──────── WORKING DATA ────────
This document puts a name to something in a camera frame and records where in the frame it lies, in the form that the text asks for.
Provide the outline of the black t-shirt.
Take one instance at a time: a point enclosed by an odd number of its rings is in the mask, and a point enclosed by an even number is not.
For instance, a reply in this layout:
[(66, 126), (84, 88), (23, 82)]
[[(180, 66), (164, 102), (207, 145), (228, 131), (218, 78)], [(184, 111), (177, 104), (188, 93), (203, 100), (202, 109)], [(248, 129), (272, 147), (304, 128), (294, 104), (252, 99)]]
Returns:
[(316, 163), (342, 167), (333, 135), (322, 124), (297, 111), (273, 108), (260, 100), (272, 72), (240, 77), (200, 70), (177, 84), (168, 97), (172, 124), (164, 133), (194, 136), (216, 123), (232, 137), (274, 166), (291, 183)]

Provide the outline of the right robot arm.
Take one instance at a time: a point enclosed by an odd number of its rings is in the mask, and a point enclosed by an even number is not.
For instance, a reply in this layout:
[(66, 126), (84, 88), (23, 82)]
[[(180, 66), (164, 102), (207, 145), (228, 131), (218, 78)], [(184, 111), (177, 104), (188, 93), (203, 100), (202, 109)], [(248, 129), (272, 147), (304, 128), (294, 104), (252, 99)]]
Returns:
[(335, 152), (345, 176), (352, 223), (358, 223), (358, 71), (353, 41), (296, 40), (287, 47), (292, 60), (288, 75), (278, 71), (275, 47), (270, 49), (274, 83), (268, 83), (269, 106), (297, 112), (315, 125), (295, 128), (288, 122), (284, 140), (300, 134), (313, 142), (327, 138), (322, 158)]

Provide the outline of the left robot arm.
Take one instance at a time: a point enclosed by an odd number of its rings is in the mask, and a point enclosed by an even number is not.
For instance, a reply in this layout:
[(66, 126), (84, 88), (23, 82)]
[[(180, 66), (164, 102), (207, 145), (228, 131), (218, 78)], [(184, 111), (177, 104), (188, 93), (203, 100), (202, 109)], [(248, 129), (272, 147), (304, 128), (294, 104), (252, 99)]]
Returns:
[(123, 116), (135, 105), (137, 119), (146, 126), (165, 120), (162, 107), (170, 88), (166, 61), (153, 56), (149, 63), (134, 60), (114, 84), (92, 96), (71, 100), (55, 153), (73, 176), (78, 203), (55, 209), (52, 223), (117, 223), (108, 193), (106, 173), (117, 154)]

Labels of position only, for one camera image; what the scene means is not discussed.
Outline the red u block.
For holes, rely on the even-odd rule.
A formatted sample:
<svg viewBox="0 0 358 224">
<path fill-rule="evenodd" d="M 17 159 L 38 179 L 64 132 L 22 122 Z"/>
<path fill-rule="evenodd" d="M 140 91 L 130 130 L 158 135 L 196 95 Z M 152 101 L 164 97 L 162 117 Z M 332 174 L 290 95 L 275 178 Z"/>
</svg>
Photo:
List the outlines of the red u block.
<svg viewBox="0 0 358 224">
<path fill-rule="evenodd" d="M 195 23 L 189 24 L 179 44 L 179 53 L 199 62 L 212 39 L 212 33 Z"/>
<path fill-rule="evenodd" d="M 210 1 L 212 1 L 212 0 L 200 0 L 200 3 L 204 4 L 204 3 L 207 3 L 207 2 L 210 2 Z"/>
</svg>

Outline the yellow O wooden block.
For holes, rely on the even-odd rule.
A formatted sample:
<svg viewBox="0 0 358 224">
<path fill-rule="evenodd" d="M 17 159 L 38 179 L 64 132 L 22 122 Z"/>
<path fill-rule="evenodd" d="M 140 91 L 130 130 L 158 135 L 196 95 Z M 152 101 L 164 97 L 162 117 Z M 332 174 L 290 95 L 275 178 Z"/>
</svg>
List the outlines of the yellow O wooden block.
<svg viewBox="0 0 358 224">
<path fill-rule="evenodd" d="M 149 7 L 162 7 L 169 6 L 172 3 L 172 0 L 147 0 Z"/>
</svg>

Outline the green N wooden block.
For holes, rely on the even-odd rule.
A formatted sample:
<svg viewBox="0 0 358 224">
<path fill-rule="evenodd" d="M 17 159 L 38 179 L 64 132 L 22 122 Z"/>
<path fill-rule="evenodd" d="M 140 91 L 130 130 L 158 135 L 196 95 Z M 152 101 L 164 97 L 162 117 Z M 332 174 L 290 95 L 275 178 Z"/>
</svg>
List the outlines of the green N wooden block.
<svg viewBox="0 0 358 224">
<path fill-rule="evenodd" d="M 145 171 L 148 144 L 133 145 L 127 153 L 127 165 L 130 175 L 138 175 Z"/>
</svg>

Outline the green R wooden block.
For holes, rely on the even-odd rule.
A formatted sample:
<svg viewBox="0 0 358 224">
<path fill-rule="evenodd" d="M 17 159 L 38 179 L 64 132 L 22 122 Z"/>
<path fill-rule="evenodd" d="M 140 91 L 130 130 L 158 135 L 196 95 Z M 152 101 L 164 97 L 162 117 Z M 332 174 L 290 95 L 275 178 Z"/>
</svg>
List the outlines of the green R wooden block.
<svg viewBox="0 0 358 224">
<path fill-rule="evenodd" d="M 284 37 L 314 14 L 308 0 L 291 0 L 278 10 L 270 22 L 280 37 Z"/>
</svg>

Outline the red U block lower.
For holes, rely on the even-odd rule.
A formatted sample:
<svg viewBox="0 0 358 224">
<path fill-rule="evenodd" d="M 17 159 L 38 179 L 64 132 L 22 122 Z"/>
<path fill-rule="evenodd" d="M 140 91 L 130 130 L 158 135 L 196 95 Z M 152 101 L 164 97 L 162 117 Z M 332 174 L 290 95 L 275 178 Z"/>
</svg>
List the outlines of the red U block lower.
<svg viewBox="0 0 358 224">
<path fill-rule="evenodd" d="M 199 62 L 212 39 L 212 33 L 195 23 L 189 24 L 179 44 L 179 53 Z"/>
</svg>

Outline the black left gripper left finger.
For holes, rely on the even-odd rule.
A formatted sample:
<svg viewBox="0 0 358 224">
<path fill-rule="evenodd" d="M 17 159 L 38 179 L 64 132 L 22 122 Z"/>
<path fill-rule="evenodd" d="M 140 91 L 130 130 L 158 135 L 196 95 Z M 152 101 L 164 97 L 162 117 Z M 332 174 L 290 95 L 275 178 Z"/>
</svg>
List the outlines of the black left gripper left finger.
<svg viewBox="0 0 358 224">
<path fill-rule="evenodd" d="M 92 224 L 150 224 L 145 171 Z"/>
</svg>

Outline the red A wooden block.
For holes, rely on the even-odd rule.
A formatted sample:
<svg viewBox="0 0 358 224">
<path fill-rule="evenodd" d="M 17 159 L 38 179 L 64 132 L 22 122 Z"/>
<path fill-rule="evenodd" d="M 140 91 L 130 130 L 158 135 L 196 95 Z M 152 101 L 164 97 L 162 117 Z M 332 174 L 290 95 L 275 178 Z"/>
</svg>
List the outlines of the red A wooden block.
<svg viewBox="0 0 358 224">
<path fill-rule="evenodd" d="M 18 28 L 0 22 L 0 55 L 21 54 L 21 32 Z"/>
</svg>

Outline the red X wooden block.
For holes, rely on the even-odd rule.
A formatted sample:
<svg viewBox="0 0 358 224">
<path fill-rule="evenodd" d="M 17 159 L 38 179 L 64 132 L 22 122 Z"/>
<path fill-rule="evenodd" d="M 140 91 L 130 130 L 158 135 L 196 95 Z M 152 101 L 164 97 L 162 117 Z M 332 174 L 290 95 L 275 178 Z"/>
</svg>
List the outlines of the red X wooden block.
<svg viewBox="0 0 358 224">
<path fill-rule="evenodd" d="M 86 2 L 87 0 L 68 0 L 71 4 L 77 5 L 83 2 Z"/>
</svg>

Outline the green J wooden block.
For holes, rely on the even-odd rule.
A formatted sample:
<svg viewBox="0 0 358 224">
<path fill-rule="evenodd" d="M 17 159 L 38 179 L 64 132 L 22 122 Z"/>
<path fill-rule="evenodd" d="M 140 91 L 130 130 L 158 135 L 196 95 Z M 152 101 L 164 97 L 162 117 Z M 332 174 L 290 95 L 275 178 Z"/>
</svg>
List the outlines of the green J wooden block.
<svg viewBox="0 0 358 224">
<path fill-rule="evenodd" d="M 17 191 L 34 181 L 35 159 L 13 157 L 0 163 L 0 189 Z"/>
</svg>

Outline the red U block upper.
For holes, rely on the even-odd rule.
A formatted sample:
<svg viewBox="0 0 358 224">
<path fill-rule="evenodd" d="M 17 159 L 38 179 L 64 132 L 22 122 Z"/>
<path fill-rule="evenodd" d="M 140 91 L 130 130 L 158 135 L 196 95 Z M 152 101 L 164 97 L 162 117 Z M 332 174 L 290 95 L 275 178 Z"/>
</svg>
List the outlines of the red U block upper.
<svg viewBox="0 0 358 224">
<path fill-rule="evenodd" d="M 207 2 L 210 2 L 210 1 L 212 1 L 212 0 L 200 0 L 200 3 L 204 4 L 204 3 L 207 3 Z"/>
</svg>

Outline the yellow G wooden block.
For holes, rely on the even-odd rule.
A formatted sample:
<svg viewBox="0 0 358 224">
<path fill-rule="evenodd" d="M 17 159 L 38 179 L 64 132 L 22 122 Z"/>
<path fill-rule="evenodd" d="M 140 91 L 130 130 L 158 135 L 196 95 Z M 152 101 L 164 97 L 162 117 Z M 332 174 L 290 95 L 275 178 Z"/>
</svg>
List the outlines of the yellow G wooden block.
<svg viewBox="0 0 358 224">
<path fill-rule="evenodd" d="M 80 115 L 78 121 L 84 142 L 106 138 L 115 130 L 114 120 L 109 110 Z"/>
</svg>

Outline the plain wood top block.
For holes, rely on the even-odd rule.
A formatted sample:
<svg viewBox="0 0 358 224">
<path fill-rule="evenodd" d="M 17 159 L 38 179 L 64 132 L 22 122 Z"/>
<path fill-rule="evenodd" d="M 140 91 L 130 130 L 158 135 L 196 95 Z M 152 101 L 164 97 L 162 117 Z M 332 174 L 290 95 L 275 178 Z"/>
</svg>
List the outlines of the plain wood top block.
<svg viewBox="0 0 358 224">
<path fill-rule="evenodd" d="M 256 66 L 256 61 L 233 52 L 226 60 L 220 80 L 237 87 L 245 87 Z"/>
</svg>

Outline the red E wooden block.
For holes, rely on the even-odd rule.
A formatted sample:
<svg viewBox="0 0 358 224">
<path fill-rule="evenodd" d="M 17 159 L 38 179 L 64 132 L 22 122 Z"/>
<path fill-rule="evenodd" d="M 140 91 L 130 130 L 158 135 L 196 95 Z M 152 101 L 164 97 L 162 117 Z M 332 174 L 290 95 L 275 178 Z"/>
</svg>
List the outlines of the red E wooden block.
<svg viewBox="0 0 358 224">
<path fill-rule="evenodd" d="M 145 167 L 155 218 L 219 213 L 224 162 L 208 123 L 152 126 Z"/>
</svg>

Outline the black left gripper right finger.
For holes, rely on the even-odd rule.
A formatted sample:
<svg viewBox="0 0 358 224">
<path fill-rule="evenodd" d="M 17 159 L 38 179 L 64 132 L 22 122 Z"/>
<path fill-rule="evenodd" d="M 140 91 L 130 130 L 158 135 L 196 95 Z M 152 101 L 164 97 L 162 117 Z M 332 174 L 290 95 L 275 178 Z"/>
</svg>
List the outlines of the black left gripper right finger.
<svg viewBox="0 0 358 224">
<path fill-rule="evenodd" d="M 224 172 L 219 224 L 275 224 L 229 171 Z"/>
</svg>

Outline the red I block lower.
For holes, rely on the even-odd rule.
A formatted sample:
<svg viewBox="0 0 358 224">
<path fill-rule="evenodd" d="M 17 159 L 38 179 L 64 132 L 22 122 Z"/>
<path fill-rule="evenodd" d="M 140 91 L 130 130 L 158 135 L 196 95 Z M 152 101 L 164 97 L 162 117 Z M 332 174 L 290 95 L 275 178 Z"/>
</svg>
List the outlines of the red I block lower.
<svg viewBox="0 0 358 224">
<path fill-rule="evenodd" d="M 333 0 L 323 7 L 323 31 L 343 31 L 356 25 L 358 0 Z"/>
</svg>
────────
WHAT IS BEING ASKED –
Scan the data for lines containing "robot" and copy all of them.

RESULT –
Provide the outline of the right robot arm.
Provide the outline of the left robot arm.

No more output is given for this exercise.